### BRIEF
Would you reproduce, word for word, only the lines running from the top of the data through the line containing "For training a", and none of the pictures?

Excerpts from a dataset
════════════════════
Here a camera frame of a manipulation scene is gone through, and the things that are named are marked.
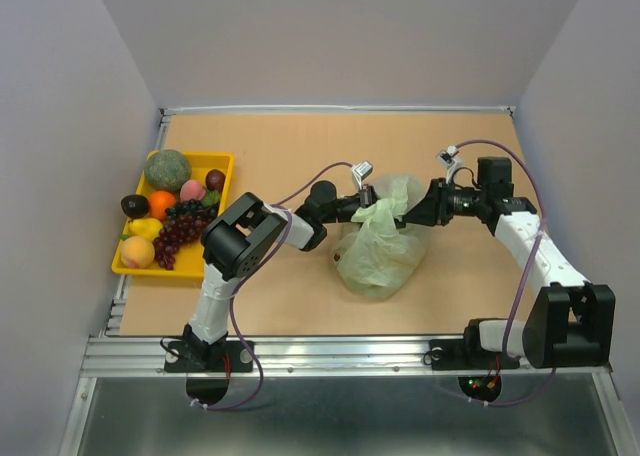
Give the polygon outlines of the green avocado print plastic bag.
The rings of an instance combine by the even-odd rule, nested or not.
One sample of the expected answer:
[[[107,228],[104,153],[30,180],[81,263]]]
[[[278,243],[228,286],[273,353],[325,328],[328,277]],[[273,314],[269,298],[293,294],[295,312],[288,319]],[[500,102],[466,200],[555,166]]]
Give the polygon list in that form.
[[[371,185],[378,201],[357,210],[341,226],[331,256],[347,290],[370,301],[384,301],[401,289],[426,254],[427,227],[396,226],[424,198],[426,188],[407,174],[383,175]]]

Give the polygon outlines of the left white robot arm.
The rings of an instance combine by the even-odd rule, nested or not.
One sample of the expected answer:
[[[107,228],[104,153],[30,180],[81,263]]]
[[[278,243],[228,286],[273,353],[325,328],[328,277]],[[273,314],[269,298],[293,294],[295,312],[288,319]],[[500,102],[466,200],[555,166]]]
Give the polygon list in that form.
[[[314,183],[296,211],[243,194],[201,236],[205,272],[199,300],[182,335],[163,346],[164,370],[222,372],[237,362],[239,351],[226,345],[231,303],[242,283],[268,260],[268,252],[283,244],[312,251],[326,238],[328,224],[347,223],[377,200],[371,185],[339,197],[329,181]]]

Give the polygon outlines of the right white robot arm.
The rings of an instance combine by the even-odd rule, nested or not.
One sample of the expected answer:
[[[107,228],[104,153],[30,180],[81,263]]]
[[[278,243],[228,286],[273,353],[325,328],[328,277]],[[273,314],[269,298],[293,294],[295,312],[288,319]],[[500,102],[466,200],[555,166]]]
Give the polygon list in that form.
[[[460,342],[463,360],[482,366],[496,353],[525,358],[533,367],[597,367],[609,362],[615,296],[576,270],[543,227],[526,197],[514,193],[512,164],[505,157],[481,157],[471,185],[455,183],[464,166],[455,148],[441,152],[445,177],[431,181],[426,195],[402,222],[435,227],[453,218],[478,219],[521,267],[520,286],[536,300],[526,321],[472,320]]]

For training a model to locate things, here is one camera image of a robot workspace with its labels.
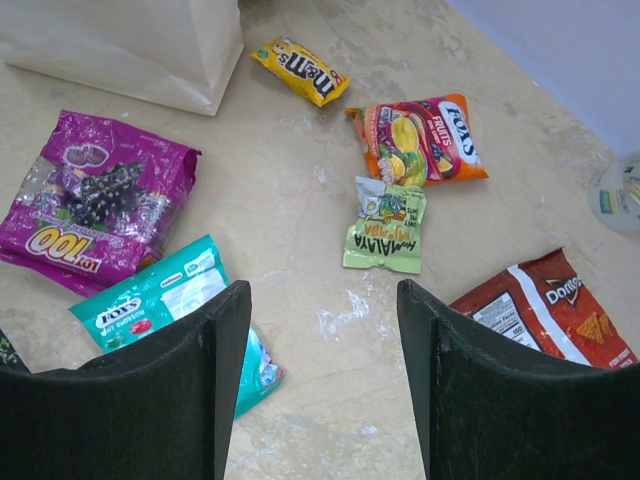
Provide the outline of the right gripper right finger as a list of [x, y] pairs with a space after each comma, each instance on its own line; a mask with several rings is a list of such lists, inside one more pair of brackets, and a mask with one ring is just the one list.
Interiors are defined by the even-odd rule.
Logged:
[[639, 369], [601, 370], [505, 338], [412, 280], [397, 317], [430, 479], [635, 479]]

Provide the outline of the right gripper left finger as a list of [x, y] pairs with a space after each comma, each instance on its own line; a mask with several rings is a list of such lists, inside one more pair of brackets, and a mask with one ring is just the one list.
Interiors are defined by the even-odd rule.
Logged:
[[185, 318], [75, 370], [1, 370], [5, 479], [220, 479], [251, 320], [232, 283]]

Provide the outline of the red doritos bag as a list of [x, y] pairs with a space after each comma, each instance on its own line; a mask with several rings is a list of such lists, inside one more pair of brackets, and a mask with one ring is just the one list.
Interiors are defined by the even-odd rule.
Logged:
[[562, 249], [500, 271], [450, 307], [512, 341], [574, 363], [615, 370], [639, 362]]

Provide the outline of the orange fox's fruits candy bag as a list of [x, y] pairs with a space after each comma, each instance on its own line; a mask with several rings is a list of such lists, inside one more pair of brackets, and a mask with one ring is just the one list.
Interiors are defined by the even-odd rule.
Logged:
[[489, 177], [461, 93], [354, 107], [346, 115], [374, 179], [424, 187]]

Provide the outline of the brown paper bag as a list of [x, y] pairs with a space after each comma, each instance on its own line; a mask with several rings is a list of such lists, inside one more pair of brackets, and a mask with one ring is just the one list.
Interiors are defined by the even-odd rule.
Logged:
[[236, 0], [1, 4], [6, 63], [206, 116], [243, 48]]

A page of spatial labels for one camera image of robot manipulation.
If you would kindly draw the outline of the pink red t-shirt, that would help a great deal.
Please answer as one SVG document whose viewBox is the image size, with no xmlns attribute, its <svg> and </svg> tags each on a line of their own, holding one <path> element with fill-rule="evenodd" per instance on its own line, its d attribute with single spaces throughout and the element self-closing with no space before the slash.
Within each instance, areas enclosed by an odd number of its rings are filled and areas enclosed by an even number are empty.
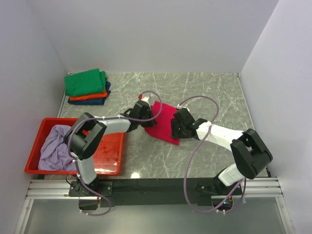
<svg viewBox="0 0 312 234">
<path fill-rule="evenodd" d="M 156 118 L 156 125 L 144 128 L 145 132 L 151 137 L 173 145 L 179 145 L 179 139 L 173 139 L 171 137 L 171 119 L 174 117 L 173 114 L 175 111 L 175 107 L 163 103 L 161 113 Z"/>
</svg>

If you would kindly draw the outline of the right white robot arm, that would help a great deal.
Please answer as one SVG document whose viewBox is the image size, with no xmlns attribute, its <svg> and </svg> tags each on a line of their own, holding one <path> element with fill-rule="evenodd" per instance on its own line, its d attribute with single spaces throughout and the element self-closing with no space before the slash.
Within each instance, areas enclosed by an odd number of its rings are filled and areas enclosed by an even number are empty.
<svg viewBox="0 0 312 234">
<path fill-rule="evenodd" d="M 203 142 L 207 141 L 230 151 L 234 163 L 221 170 L 211 185 L 201 192 L 216 192 L 224 195 L 244 179 L 254 179 L 273 160 L 273 156 L 256 130 L 233 130 L 218 126 L 203 118 L 194 119 L 187 108 L 174 112 L 171 119 L 171 136 L 174 139 L 195 139 L 197 146 L 192 150 L 190 160 Z"/>
</svg>

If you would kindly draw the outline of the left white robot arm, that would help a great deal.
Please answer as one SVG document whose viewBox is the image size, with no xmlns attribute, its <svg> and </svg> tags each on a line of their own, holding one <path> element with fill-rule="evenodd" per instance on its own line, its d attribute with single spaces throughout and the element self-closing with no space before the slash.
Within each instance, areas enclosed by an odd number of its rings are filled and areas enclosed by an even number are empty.
<svg viewBox="0 0 312 234">
<path fill-rule="evenodd" d="M 64 137 L 69 156 L 77 169 L 80 190 L 87 196 L 99 193 L 98 176 L 93 155 L 103 136 L 128 133 L 142 127 L 156 125 L 149 99 L 138 100 L 133 108 L 115 117 L 95 117 L 84 113 Z"/>
</svg>

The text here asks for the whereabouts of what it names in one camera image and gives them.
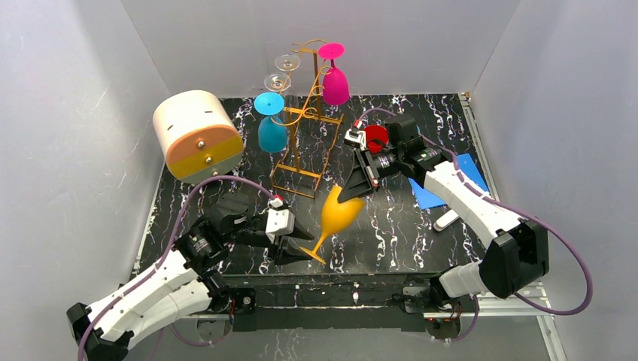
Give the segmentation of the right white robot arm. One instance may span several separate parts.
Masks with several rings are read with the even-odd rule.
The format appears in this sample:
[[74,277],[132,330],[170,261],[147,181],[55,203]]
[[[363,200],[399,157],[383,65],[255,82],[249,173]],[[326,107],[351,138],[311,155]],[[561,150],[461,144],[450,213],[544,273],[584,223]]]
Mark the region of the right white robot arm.
[[360,120],[346,132],[353,147],[353,168],[338,196],[340,203],[363,198],[381,186],[381,179],[402,174],[440,198],[483,242],[483,259],[450,267],[431,277],[429,300],[443,306],[465,295],[492,293],[505,299],[546,275],[548,232],[536,221],[498,206],[459,168],[455,155],[420,135],[415,119],[406,115],[384,122],[388,140],[371,153]]

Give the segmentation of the yellow wine glass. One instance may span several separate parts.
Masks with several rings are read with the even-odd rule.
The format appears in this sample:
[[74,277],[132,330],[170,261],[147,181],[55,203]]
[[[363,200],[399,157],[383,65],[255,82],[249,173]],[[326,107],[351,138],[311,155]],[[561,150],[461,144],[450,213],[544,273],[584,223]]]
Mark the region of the yellow wine glass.
[[322,265],[327,263],[318,256],[318,251],[323,242],[331,235],[335,235],[347,227],[349,227],[362,211],[364,201],[361,198],[353,198],[340,202],[338,200],[342,188],[334,185],[327,196],[321,211],[321,236],[312,250],[301,247],[300,249],[309,255],[312,259],[316,259]]

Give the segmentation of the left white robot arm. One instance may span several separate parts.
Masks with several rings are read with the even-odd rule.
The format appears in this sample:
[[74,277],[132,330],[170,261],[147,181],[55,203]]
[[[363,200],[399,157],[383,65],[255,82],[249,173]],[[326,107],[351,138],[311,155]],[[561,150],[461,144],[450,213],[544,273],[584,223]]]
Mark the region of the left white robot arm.
[[288,240],[312,240],[288,205],[276,196],[262,214],[250,214],[248,197],[223,196],[156,261],[111,295],[77,303],[66,315],[80,360],[123,360],[141,340],[183,317],[203,311],[251,313],[254,291],[233,289],[217,270],[234,244],[262,247],[276,265],[310,257]]

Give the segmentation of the red wine glass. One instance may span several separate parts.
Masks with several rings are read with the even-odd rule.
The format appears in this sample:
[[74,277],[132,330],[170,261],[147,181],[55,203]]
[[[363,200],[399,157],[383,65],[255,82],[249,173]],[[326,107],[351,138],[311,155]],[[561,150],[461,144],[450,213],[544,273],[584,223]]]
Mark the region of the red wine glass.
[[387,146],[389,140],[385,127],[370,125],[364,129],[364,132],[366,135],[366,145],[371,154],[380,153]]

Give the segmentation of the magenta wine glass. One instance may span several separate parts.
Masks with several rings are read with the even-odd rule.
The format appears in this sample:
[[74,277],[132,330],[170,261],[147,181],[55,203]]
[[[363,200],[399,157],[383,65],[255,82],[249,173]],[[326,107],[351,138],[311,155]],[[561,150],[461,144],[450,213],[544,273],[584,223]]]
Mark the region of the magenta wine glass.
[[345,52],[345,47],[340,43],[324,44],[317,54],[330,62],[327,74],[323,80],[323,97],[328,105],[343,105],[350,99],[348,79],[345,73],[336,66],[336,60]]
════════════════════
### SOLVED PROBLEM
Here a camera frame of a manipulation scene is gone through, and the things that are named are marked.
Give the polygon outlines of the green avocado print plastic bag.
The rings of an instance combine by the even-odd rule, nested or not.
One sample of the expected answer:
[[[107,228],[104,153],[30,180],[81,263]]]
[[[278,243],[228,286],[273,353],[325,328],[328,277]],[[273,314],[269,298],[293,294],[295,312],[288,319]],[[500,102],[466,200],[555,166]]]
Give the polygon list in that form.
[[[371,185],[378,201],[357,210],[341,226],[331,256],[347,290],[370,301],[384,301],[401,289],[426,254],[427,227],[396,226],[424,198],[426,188],[407,174],[383,175]]]

Give the polygon outlines of the left white robot arm.
The rings of an instance combine by the even-odd rule, nested or not.
One sample of the expected answer:
[[[107,228],[104,153],[30,180],[81,263]]]
[[[278,243],[228,286],[273,353],[325,328],[328,277]],[[273,314],[269,298],[293,294],[295,312],[288,319]],[[500,102],[466,200],[555,166]]]
Give the polygon list in that form.
[[[314,183],[296,211],[243,194],[201,236],[205,272],[199,300],[182,335],[163,346],[164,370],[222,372],[237,362],[239,351],[226,345],[231,303],[242,283],[268,260],[268,252],[283,244],[312,251],[326,238],[328,224],[347,223],[377,200],[371,185],[339,197],[329,181]]]

Give the polygon outlines of the right white robot arm.
The rings of an instance combine by the even-odd rule, nested or not.
One sample of the expected answer:
[[[107,228],[104,153],[30,180],[81,263]]]
[[[278,243],[228,286],[273,353],[325,328],[328,277]],[[273,314],[269,298],[293,294],[295,312],[288,319]],[[500,102],[466,200],[555,166]]]
Give the polygon list in that form.
[[[460,342],[463,360],[482,366],[496,353],[525,358],[533,367],[597,367],[609,362],[615,296],[576,270],[543,227],[526,197],[514,193],[512,164],[505,157],[481,157],[471,185],[455,183],[464,166],[455,148],[441,152],[445,177],[431,181],[426,195],[402,222],[435,227],[453,218],[478,219],[521,267],[520,286],[536,300],[526,321],[472,320]]]

For training a model to locate things, here is one camera image of a robot workspace with its labels.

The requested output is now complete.